Holland was a founder member in 1791 of the Architects' Club. In the 1790s he translated into English A.M. Cointereaux's Traite sur la construction des Manufactures, et des Maisons de Champagne. Holland was feeling unwell in the early summer of 1806, on the 13th June he had a seizure and his son Lancelot made this entry in his diary on the 17th June, 'My poor father breathed his last about 7 o'clock in the morning. He had got out of bed shortly before and inquired what the hour was. Being told he said is was too early to rise and got into bed again. He immediately fell into a fit. I was sent for, and a minute after I came to his bedside he breathed his last.'. He was buried at All Saints Church, Fulham, in a simple tomb, a few yards from the house in which he had been born. Bridget Holland his wife lived for another 17 years and was the main beneficiary of her husband's will.
Children
Of his sons the elder Henry Jr (1775-1855). remained a bachelor. The younger son Colonel Lancelot (1781-1859), married Charlotte Mary Peters (1788-1876) and they had fifteen children. Of Holland's five daughters, two married two brothers, Bridget (1774-1844) to Daniel Craufurd (lost at sea 1810) and Mary Frances Holland (1776-1842) to Major-General Robert Craufurd (1764–1812), commander of the Light Division during the Peninsular War. Bridget later remarried to Sir Robert Wilmot of Chaddesden. The remaining daughters, Harriet (1778-1814), Charlotte (1785-1824) and Caroline (1786-1871) never married.
Early work
Claremont House, c.1771
Benham Park, Berkshire 1774-75
Holland began his practice by designing Claremont House for Robert Clive, 1st Baron Clive, with his future father-in-law in 1771and their partnership lasted until Brown's death twelve years later. Claremont is of nine by five bays, of white brick with stone dressings. The main feature on the entrance front is the tetrastyle Corinthian pedimented portico. This leads to the entrance hall with red scagliola columns, these are arranged in an oval with the rectangular room. The drawing room has a fine plaster ceiling and marble fireplace with two caryatids. There is a fine staircase.
Henry Holland is now available for celebrity appearances, corporate appearances, personal appearances, casino appearances, tradeshow appearances, convention appearances, celebrity golf tournaments, coaching clinics, corporate sales meetings, autograph signings, endorsement deals, website endorsements, television commercials, radio commercials, store grand openings, VIP Meet & Greets, new product launch campaigns, spokesperson campaigns and speaking engagements. Hire Henry Holland to meet and mingle with your best corporate clients, friends and business associates. Contact our celebrity agents to find out about Henry Holland booking fees, costs, availability and upcoming appearance schedule.
In 1771 he took a lease from Charles Cadogan, 2nd Baron Cadogan on his Chelsea estate and began the Hans Town (named after an earlier owner Hans Sloane) development on 89 acres (360,000 m˛) of open field and marsh.
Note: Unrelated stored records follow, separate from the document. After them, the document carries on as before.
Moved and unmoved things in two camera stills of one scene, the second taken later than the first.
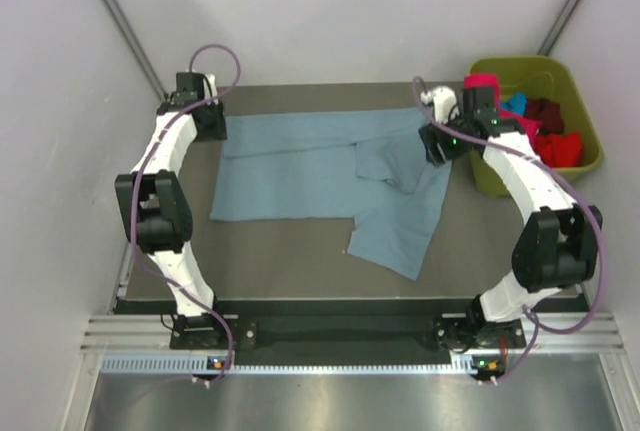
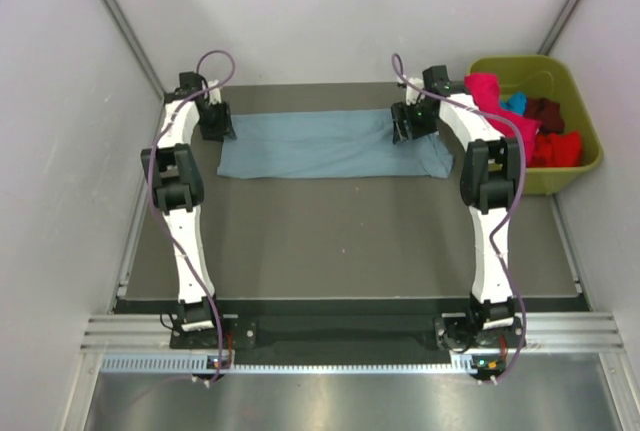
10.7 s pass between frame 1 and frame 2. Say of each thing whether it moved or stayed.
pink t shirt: stayed
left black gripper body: stayed
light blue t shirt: moved
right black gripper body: moved
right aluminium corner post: stayed
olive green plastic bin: stayed
There he laid out parts of Knightsbridge and Chelsea, including Sloane Street and Sloane Square, and Hans Place, Street and Crescent and Cadogan Place. The buildings were typical Georgian, terraced houses, they were three or four floors in height plus an attic and basement and two or three windows wide, of brick, decoration was minimal, occasionally the ground floor was decorated with stucco rustication. These developments quickly became some of the most fashionable areas in greater London. Construction was slow, the start of the American war of independence in 1776 being one of the factors (Lord Cadogan also died that year). Sloane Square was virtually complete by 1780. Apart from a few houses on the east side Sloane Street was not developed before 1790. By 1789 Holland was living in a house designed by himself, called Sloane Place, it was to the north of Hans Place. The house was large 114 feet in length, to the north the octagonal entrance hall had a black and white marble floor the south front had a one storey ionic loggia across the central five bays with an iron balcony above in front of the main bedrooms, the rooms on the ground floor south front were the drawing room, dining room, lobby, library and music room. As the area was developed on ninety-nine year leases Holland's houses were almost entirely rebuilt from the 1870s onwards. A few houses survive in Hans Place, Nos. 12 and 33-34. Cadogan Square was laid out from 1879 onwards in part over the gardens of Sloane Place.
Another joint work was Benham Park 1774-75 designed for William Craven, 6th Baron Craven, three stories high, nine bays wide, in a plain neoclassical style, of stone, with a tetrastyle Ionic portico, the building was altered in 1914, the pediment on the portico was replaced by a balustrade and the roof lowered and hidden behind a balustrade. The interiors have also been altered. Though the Circular Hall in the centre of the building, with its large niches and fine plasterwork, is probably as designed by Holland, is has an opening in the ceiling rising to the galleried floor above and a glazed dome. The principal staircase is also original.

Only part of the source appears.